PROBLEM TO SOLVE: "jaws" is the word to look for; copy each line of the listing where it occurs.

DATASET CONTENT:
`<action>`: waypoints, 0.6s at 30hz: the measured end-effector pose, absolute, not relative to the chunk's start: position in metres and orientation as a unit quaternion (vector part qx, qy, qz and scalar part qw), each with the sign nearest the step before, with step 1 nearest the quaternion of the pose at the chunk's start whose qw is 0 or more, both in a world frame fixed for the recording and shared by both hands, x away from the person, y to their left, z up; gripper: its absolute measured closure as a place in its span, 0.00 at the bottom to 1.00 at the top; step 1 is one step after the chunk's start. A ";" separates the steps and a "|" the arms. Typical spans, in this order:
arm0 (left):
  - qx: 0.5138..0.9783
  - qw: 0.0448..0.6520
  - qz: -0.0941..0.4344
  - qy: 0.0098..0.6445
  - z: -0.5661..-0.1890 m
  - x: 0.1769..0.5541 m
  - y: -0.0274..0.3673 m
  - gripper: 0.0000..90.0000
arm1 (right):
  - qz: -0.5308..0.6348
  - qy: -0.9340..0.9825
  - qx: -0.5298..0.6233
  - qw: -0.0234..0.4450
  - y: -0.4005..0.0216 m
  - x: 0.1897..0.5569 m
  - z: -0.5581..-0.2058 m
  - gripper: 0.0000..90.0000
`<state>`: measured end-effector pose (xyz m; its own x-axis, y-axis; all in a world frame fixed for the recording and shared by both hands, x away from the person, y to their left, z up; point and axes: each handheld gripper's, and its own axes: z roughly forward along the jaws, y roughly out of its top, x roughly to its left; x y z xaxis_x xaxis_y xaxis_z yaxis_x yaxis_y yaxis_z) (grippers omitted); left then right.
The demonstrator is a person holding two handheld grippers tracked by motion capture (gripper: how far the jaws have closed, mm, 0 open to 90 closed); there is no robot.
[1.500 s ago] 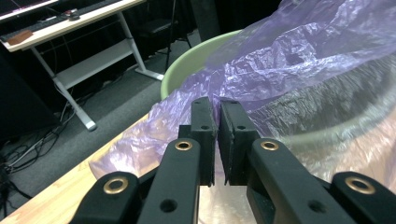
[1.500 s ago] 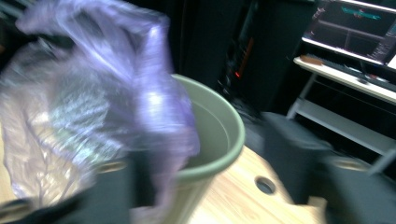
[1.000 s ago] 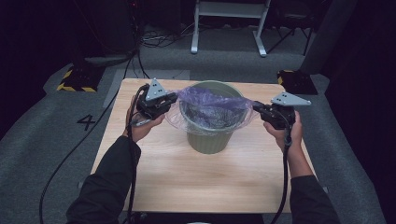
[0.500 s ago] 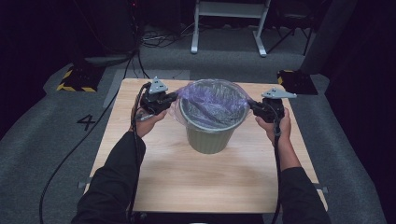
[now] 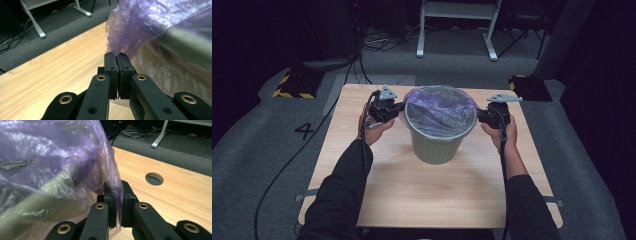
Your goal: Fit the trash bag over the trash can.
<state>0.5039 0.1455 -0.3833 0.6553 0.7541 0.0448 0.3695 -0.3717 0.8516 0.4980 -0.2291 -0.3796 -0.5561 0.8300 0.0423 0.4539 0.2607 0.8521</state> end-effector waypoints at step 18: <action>0.814 0.424 0.152 0.366 -0.411 0.515 0.140 0.96 | 0.415 0.782 0.432 0.175 -0.227 0.508 -0.403 0.95</action>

ANSWER TO THIS PROBLEM:
`<state>`: measured end-effector pose (xyz m; its own x-axis, y-axis; all in a world frame fixed for the recording and shared by both hands, x away from the person, y to their left, z up; point and axes: each handheld gripper's, and its own axes: z roughly forward along the jaws, y roughly out of its top, x roughly to its left; x y z xaxis_x xaxis_y xaxis_z yaxis_x yaxis_y yaxis_z) (grippers omitted); left then right.
The demonstrator is a person holding two handheld grippers tracked by motion capture (gripper: how far the jaws have closed, mm, 0 open to 90 closed); there is no robot.

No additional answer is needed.